[Collected data entries]
^^^^^^^^^^^^^^^^
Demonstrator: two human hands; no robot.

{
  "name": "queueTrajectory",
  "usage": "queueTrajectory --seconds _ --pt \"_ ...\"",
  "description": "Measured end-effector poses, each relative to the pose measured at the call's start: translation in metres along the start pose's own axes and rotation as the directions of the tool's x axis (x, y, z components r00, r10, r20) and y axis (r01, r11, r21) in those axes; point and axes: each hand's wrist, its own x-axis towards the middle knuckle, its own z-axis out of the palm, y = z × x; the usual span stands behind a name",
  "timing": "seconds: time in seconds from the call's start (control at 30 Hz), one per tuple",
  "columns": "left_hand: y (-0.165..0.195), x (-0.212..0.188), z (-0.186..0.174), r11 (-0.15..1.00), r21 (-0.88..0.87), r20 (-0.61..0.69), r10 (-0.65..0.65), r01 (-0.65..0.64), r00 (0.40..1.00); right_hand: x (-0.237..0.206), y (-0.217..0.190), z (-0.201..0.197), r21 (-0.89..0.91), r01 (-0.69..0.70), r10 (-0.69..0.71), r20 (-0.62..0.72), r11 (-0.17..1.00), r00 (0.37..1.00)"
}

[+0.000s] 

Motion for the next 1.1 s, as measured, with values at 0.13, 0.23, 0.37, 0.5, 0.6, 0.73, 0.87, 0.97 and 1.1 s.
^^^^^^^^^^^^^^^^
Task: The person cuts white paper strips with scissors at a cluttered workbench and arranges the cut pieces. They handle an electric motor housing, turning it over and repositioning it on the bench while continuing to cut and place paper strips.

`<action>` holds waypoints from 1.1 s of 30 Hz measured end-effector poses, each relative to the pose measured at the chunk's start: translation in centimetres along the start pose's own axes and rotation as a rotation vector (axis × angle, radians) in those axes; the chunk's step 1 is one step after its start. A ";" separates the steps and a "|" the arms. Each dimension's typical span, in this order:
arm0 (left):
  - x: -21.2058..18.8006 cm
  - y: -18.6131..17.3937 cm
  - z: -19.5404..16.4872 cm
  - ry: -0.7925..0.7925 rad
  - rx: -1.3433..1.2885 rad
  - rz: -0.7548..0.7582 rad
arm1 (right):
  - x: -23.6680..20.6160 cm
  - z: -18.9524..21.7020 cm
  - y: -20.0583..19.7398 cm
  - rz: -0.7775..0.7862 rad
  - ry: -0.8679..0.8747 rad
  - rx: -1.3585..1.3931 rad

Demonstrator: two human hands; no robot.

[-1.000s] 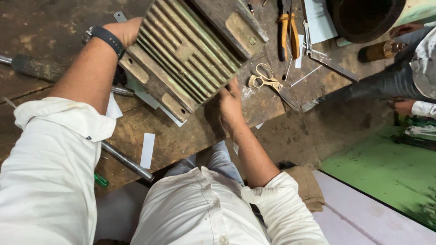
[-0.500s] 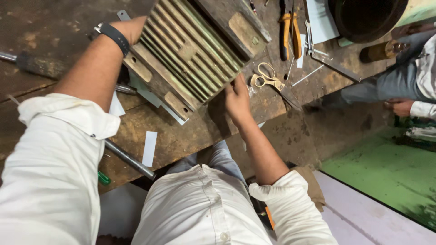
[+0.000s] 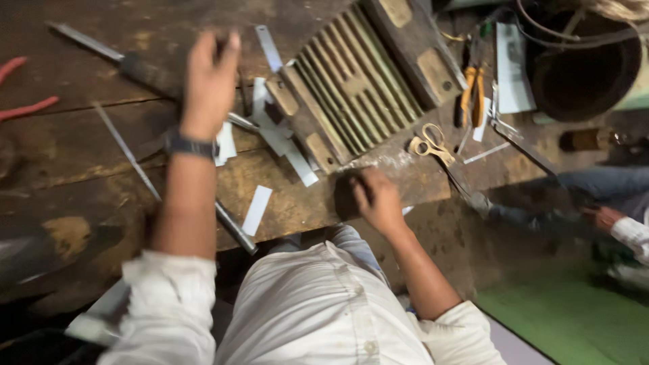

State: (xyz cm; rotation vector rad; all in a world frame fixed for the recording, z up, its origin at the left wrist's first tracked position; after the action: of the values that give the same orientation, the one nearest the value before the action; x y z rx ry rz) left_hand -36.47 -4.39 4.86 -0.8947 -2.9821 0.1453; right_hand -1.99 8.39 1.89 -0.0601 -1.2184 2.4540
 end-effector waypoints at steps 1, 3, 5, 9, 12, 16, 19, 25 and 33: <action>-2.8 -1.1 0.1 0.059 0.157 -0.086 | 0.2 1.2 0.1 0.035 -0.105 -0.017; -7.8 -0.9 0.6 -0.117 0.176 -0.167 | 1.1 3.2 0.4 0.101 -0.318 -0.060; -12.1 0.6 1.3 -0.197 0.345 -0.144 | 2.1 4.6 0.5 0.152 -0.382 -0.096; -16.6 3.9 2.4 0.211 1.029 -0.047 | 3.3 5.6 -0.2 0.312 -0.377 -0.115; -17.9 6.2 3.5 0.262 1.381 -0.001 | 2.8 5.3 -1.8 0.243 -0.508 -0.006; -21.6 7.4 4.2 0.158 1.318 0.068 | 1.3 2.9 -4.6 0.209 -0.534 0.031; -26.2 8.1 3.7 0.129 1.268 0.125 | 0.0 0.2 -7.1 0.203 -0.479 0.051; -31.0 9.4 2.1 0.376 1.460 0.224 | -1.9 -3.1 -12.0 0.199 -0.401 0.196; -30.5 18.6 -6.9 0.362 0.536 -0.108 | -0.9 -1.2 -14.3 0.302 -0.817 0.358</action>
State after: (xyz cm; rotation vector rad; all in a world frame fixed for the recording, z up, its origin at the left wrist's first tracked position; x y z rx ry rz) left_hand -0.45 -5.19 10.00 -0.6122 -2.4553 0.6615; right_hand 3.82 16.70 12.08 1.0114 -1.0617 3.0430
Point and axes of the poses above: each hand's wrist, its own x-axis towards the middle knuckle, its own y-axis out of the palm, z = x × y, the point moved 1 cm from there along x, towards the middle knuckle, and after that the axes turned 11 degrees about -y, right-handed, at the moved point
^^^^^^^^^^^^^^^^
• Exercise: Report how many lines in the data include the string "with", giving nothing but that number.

• Result of this task: 2